### YOUR TASK
Both the line containing "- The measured" and the line containing "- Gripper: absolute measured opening" belong to the span. Output exactly that span from the listing below, and nothing outside it.

### RAW DATA
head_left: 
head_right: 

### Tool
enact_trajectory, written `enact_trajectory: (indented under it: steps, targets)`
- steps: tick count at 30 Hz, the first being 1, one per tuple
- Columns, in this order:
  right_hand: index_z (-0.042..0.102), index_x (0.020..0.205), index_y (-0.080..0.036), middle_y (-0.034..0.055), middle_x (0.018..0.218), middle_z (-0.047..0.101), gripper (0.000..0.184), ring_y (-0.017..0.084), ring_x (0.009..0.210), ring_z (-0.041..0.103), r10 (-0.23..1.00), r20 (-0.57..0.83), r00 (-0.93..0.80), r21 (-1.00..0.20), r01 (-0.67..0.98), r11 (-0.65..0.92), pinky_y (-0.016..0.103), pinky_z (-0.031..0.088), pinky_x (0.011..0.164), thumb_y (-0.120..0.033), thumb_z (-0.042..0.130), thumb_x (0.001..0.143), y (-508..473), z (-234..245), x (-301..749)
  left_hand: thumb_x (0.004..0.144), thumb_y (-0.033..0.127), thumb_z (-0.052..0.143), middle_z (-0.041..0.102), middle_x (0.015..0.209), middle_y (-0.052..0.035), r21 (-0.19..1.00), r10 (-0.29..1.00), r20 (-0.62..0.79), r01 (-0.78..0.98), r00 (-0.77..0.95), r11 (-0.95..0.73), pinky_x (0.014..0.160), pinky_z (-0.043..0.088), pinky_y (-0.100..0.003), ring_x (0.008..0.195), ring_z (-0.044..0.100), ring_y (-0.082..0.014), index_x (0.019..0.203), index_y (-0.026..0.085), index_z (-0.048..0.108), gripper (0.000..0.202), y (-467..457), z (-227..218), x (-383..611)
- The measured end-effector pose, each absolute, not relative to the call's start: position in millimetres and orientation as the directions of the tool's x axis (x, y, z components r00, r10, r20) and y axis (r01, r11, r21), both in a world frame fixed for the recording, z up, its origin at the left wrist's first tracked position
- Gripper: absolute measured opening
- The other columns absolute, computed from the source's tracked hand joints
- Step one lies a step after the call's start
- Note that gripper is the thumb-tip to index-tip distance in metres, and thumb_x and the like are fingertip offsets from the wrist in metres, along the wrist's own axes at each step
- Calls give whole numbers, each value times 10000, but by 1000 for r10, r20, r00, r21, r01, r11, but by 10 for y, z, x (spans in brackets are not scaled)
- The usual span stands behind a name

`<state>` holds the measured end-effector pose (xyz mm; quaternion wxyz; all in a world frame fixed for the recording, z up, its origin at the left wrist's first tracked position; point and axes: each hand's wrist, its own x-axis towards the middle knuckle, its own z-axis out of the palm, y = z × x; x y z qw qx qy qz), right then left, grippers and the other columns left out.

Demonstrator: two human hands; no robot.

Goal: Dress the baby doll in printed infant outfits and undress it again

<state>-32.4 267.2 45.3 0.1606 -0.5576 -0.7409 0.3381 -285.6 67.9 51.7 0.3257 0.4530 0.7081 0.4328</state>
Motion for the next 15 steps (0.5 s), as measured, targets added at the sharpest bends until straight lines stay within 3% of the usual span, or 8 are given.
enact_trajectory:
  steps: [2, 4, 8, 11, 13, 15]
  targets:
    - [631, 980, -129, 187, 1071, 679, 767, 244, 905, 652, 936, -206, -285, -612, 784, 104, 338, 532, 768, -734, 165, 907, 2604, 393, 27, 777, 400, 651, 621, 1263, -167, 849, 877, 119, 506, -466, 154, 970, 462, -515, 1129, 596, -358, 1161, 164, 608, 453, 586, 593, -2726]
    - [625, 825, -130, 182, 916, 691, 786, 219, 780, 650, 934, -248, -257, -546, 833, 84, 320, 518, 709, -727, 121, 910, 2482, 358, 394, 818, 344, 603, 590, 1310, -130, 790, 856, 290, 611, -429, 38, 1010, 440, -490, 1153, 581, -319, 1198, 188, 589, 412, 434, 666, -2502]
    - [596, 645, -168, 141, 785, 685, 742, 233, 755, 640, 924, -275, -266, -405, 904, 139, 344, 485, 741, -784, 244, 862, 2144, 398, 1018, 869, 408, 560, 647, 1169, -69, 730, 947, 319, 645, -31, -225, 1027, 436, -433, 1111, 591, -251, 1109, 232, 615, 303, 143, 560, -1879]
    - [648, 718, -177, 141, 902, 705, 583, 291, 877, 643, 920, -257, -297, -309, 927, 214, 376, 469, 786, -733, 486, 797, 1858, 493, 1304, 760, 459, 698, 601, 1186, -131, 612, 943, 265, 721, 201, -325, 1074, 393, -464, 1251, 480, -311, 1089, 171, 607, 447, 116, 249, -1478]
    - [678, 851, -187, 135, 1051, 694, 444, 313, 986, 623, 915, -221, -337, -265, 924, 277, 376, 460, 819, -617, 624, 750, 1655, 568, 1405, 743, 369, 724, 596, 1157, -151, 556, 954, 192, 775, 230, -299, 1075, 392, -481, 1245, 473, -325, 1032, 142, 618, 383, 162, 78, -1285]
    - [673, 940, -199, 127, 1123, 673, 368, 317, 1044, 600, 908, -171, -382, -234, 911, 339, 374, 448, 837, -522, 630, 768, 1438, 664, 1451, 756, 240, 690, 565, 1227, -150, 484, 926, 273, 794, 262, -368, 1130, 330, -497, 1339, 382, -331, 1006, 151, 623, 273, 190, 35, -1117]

### WRITTEN SOLUTION
- The measured end-effector pose, each absolute, not relative to the call's start: position in millimetres and orientation as the directions of the tool's x axis (x, y, z components r00, r10, r20) and y axis (r01, r11, r21), both in a world frame fixed for the recording, z up, its origin at the left wrist's first tracked position
- Gripper: absolute measured opening

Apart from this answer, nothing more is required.